Arbitration is an obvious solution to our overburdened and backlogged court systems. Arbitration is meant to resolve disputes efficiently and economically. This, however, does not always occur when advocates employ the same tools and methods that are used in court proceedings. This article provides tips for both advocates and arbitrators on how to avoid litigating an arbitration case by effectively managing the time and cost of your case during each critical phase of the arbitration process, from selecting the arbitrator to the award. These tips have been suggested to the American Arbitration Association (AAA) by various clients and arbitrators nationwide.

Arbitrator Selection

When drafting an arbitration clause or submitting to an arbitration, an initial threshold question is whether one or three arbitrators will be used.

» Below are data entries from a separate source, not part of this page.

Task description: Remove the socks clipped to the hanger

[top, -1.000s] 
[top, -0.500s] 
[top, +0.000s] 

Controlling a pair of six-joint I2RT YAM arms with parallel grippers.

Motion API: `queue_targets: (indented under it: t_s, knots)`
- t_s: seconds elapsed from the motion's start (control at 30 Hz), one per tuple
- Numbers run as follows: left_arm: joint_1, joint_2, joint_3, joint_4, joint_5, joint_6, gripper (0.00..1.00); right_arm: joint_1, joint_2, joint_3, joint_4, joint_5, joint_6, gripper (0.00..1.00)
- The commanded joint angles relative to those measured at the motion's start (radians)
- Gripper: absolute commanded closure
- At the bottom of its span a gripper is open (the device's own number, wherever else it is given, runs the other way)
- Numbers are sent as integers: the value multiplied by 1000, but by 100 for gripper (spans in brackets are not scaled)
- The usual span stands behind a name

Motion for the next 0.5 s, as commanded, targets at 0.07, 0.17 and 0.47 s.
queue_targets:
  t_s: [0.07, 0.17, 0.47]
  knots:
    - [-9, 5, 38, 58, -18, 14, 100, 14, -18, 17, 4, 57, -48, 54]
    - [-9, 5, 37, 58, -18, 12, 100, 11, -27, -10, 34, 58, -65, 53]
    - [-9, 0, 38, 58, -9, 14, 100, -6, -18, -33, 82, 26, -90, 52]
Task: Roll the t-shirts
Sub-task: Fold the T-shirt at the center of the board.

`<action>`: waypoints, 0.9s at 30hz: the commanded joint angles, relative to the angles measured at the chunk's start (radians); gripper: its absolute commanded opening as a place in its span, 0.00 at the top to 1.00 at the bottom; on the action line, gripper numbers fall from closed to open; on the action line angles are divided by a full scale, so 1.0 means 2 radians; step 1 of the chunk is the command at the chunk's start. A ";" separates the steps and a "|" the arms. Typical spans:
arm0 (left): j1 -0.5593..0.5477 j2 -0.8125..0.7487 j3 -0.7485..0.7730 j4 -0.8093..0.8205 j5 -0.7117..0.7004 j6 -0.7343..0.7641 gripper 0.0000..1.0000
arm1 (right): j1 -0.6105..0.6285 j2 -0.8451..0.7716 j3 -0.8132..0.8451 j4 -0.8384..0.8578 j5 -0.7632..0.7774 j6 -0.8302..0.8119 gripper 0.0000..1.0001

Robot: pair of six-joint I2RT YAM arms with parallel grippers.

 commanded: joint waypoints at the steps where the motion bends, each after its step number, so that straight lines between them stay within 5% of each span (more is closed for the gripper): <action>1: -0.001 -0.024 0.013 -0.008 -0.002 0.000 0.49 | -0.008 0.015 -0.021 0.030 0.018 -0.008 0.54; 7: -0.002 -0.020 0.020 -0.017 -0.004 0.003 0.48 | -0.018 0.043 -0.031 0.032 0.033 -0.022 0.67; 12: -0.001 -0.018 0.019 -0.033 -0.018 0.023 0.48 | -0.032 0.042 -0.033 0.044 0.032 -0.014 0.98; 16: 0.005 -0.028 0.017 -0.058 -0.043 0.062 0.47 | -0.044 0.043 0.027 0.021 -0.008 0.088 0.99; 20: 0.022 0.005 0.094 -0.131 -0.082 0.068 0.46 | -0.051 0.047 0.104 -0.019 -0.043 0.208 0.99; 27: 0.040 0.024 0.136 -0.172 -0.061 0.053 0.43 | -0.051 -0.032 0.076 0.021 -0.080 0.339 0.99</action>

In the interest of streamlining the process and reducing costs, one arbitrator might be the better option. The parties must also consider the key necessary experiences of the arbitrator and whether or not they want to use an attorney, former judge or industry expert. It should be assessed whether an attorney or former judge arbitrator will bring a different approach to the process. It is also important to note that arbitrator per diems, cancellation fees, travel expenses and study-time rates vary significantly. Thus, all arbitrator fees must be carefully considered when selecting an arbitrator. Doing your homework and research on your arbitrator is important and will help you both assess projected costs and allow for you to determine if your arbitrator will manage the process like litigation or arbitration. In specific areas such as labor and employment arbitration, you can review past decisions of arbitrators that are published in a redacted form and available through LexisNexis and Westlaw.